Kill The Messenger is the story of real life investigative reporter Gary Webb (Renner) of the San Jose Mercury News. He is handed a grand jury transcript that leads him to a very big story. When he publishes the story, he is praised. But soon, holes in the story are discovered and his reporting is discredited.
His story, published in August 1996, connected the CIA to drug trafficking in the 1980’s. The drugs, in the form of highly addictive crack cocaine, earned money to buy guns for the Contras in Central America. The paper, a small fish in the national journalistic scene, is elated to break something big. The CIA immediately went to work discrediting the story.

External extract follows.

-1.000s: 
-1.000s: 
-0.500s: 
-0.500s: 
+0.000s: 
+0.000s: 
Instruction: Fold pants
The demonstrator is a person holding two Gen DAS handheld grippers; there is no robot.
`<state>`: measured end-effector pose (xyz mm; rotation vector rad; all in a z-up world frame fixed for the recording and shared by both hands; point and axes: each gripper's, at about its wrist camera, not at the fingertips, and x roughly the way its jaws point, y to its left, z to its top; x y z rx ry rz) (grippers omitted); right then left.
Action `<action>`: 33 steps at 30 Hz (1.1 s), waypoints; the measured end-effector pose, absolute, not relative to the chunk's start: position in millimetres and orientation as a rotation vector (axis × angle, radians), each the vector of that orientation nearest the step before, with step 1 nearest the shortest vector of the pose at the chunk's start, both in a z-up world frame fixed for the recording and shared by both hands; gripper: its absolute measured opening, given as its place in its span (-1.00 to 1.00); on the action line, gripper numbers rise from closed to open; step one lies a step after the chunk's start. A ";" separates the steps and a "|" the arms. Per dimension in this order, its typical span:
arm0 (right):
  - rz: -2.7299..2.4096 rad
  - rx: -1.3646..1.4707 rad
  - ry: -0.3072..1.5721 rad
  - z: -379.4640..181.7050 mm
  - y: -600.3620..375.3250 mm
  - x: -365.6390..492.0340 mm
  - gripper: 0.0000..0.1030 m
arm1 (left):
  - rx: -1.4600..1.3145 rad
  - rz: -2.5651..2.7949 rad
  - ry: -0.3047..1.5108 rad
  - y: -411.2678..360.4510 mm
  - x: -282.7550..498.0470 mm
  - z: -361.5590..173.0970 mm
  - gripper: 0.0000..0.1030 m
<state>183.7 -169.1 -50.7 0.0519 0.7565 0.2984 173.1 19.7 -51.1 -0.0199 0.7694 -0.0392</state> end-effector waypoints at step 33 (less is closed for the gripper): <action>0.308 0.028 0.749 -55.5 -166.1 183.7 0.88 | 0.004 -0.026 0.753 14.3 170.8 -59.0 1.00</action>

Certain media outlets misinterpreted key elements of the story. Bigger newspapers such as the Los Angeles Times published accounts disputing what Webb had reported. The people at his own paper—editors Anna Simons (Mary Elizabeth Winstead) and Jerry Ceppos (Oliver Platt)—began to doubt that Webb’s sources were legit. The Mercury News bumped him down to working a suburban bureau.
Renner brings good energy to the role of this enthusiastic enterprise reporter who had the story of a lifetime fall into his hands. Renner’s Webb has the ability to get what he needs from all sorts of people, good and bad. He easily convinces his bosses to give him sufficient rope, resources and time to produce the story.
Shortly thereafter, they throw him under the bus and tell him of plans to publish a front-page letter to readers stepping back from the story. When the solid source he needs (Ray Liotta) steps forward, his editors have no interest in keeping the story in play.
Kill The Messenger does not cast doubt on Webb’s reporting and portrays him as a victim of a concerted effort to refute the work that his editors initially praised. It leaves certain questions unanswered: How much did the CIA have to do with Webb’s editors spiking his work? What did the CIA do to provoke the NY and LA Times and Washington Post to attack Webb’s reporting? What made key sources claim they’d never spoken to Webb?
I heartily recommend Kill The Messenger to all my friends who work in media, particularly the ink-stained wretches (affectionate term) at the Post-Dispatch and other print media. It’s great to see hard work and journalistic integrity get such generous onscreen treatment.
(One more thing: Don’t be late. The title sequence is excellent.)